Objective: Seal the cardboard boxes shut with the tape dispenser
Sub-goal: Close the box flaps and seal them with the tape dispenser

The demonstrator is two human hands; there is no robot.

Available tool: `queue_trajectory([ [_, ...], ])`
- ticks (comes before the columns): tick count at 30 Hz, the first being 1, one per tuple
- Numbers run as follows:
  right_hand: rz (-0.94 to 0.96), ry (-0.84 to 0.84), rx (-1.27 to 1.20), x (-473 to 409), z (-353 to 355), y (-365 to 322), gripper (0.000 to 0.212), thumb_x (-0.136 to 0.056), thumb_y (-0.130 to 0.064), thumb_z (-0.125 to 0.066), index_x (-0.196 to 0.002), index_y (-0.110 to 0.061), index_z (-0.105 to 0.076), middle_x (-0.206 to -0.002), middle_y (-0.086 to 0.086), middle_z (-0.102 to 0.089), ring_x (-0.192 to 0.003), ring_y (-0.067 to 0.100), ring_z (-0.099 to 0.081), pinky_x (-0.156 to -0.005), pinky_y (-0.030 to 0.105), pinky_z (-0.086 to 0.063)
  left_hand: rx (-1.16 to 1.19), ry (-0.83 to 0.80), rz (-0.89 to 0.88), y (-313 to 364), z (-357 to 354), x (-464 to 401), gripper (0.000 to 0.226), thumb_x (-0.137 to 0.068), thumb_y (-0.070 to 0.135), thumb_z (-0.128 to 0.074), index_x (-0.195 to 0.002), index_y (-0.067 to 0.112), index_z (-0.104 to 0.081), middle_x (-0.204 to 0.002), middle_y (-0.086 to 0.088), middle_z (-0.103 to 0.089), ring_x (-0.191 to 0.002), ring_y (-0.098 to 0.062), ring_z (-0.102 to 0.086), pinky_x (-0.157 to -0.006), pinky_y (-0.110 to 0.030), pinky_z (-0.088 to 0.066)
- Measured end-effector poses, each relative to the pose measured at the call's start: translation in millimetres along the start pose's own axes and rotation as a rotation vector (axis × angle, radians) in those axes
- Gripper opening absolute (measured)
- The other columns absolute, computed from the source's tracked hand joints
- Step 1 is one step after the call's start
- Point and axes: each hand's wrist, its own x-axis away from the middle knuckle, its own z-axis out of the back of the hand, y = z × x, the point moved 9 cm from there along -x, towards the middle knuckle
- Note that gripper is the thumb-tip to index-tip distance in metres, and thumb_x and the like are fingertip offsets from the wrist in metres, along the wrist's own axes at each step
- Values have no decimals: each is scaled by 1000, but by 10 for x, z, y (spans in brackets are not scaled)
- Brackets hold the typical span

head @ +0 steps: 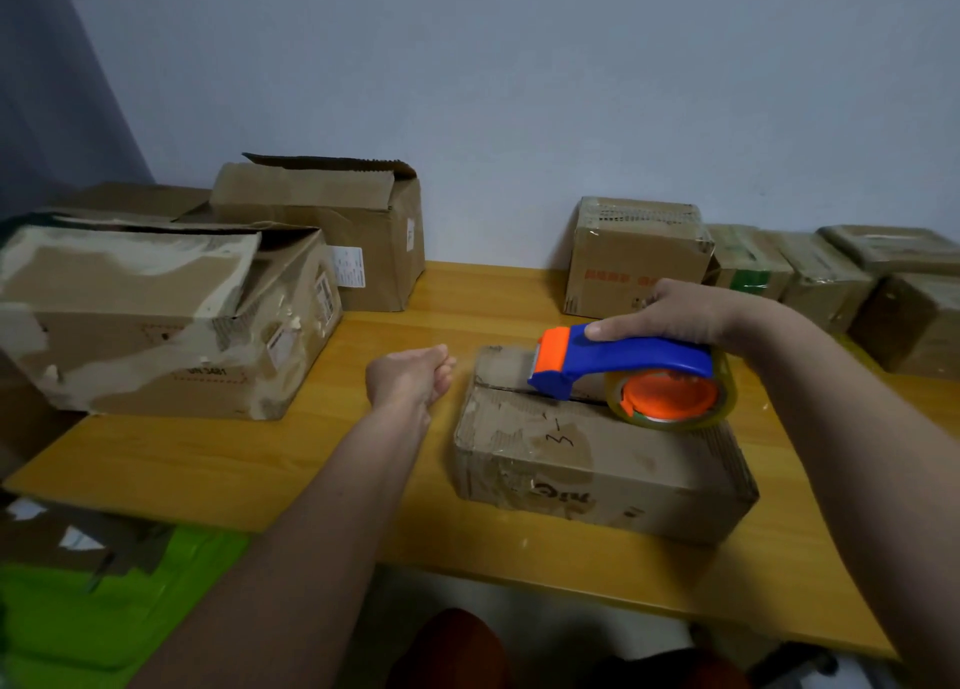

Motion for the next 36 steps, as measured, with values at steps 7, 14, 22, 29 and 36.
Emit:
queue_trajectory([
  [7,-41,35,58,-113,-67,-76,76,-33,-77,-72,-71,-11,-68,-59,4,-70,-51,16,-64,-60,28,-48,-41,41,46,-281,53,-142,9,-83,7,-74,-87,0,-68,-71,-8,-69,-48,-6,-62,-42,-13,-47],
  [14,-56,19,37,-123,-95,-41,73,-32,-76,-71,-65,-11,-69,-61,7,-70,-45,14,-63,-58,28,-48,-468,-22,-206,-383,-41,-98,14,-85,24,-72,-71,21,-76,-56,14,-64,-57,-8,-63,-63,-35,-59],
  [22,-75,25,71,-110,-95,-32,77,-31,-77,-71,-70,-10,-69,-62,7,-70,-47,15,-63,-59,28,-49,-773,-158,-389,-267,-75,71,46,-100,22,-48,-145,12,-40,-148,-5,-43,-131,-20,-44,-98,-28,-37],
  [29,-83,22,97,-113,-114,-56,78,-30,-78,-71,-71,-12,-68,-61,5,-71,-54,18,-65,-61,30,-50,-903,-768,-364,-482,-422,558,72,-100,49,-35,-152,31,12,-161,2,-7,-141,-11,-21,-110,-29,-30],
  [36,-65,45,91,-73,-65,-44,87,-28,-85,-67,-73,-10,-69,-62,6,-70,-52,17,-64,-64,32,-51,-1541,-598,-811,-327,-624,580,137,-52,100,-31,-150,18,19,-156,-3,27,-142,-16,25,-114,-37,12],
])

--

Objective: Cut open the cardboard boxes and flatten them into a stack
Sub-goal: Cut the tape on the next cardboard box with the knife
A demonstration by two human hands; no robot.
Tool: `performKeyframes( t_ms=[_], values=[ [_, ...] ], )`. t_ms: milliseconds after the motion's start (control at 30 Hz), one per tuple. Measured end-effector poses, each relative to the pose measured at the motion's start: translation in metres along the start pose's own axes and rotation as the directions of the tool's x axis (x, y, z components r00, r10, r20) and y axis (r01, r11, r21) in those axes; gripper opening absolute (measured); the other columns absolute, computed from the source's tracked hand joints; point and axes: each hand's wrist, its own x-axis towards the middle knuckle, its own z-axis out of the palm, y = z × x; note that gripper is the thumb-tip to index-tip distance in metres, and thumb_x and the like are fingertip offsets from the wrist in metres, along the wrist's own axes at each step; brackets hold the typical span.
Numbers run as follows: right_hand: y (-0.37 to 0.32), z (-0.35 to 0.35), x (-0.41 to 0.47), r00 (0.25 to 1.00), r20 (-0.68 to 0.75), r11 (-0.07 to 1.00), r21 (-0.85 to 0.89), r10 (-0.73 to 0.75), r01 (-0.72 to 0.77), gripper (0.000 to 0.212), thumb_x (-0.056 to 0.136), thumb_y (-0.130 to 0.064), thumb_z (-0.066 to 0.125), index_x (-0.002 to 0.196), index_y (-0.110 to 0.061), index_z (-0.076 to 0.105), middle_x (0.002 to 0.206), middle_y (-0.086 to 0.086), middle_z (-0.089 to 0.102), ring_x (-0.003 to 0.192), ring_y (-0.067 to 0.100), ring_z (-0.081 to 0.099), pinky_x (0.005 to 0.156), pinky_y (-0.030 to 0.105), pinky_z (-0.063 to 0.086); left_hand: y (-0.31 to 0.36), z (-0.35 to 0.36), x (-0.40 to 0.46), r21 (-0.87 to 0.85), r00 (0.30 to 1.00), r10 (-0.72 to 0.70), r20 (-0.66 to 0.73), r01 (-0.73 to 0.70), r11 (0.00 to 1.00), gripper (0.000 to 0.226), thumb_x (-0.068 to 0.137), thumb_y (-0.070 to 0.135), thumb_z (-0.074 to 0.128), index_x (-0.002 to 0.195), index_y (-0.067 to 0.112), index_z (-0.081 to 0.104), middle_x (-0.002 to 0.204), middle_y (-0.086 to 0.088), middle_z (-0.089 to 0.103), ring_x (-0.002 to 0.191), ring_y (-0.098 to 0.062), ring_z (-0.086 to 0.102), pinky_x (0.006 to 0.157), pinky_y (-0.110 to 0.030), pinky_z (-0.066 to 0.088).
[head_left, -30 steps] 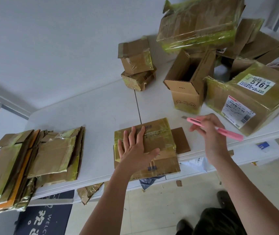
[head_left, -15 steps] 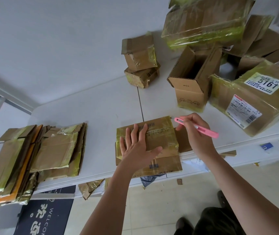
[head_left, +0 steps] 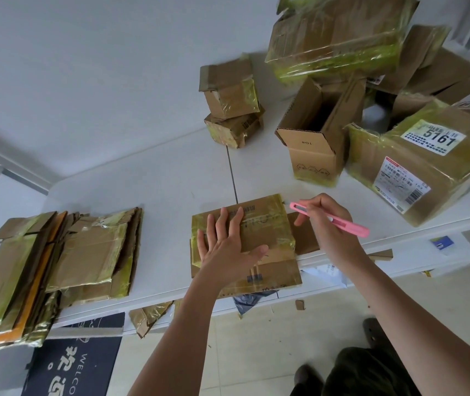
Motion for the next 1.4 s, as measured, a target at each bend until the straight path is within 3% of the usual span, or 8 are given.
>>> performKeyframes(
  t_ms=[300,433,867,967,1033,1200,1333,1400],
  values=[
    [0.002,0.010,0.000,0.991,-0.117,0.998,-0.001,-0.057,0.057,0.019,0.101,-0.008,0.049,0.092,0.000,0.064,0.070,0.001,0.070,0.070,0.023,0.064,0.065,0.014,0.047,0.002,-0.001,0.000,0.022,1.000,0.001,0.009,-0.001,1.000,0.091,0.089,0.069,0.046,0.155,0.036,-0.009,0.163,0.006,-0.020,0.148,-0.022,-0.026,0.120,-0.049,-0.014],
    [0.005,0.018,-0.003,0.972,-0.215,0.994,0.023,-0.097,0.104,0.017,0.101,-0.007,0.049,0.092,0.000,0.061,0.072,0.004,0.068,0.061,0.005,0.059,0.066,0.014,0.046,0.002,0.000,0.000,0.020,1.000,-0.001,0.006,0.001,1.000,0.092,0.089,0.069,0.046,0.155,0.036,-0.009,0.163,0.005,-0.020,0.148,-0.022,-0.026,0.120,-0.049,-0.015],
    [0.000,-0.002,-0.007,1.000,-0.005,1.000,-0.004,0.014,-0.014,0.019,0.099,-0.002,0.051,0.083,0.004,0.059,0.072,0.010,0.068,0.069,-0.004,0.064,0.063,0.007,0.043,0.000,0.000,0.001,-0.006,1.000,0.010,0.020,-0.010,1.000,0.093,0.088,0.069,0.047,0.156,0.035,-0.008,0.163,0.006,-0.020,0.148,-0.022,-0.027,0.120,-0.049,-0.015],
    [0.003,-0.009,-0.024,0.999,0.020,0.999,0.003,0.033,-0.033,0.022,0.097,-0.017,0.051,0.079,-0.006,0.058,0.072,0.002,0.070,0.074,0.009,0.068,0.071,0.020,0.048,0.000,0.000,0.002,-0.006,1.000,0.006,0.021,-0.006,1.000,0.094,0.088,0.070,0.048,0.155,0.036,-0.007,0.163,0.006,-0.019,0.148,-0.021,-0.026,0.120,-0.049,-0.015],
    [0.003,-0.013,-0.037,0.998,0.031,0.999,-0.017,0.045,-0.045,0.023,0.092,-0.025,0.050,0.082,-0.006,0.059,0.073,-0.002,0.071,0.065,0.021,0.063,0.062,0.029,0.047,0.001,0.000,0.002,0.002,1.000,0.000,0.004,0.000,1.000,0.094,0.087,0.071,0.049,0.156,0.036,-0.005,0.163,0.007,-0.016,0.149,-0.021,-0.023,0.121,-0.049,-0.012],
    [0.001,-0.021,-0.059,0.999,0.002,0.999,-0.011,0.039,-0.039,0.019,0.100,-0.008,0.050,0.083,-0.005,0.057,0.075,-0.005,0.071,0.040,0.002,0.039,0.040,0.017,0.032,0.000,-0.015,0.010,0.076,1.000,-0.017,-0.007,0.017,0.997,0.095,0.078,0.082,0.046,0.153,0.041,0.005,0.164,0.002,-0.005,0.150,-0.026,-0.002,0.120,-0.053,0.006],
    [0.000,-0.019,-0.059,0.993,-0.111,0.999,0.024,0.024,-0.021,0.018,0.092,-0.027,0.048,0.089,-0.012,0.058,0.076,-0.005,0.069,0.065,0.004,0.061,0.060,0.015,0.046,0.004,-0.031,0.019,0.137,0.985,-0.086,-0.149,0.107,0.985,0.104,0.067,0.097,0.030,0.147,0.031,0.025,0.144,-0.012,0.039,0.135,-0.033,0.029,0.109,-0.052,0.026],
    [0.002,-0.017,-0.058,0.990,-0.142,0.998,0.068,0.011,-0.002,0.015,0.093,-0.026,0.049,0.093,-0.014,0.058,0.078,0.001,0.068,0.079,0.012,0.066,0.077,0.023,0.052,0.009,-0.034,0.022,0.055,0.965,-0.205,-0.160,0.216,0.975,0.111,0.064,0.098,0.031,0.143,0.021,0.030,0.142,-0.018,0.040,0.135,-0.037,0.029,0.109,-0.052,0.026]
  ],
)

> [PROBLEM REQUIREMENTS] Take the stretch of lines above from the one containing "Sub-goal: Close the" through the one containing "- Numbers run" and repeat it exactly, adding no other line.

> [RESULT OF THIS TASK]
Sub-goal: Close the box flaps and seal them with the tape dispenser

The demonstrator is two human hands; there is no robot.

Available tool: `queue_trajectory([ [_, ...], ])`
- ticks (comes before the columns): tick count at 30 Hz, the first being 1, one per tuple
- Numbers run as follows:

This exercise has nothing further to it.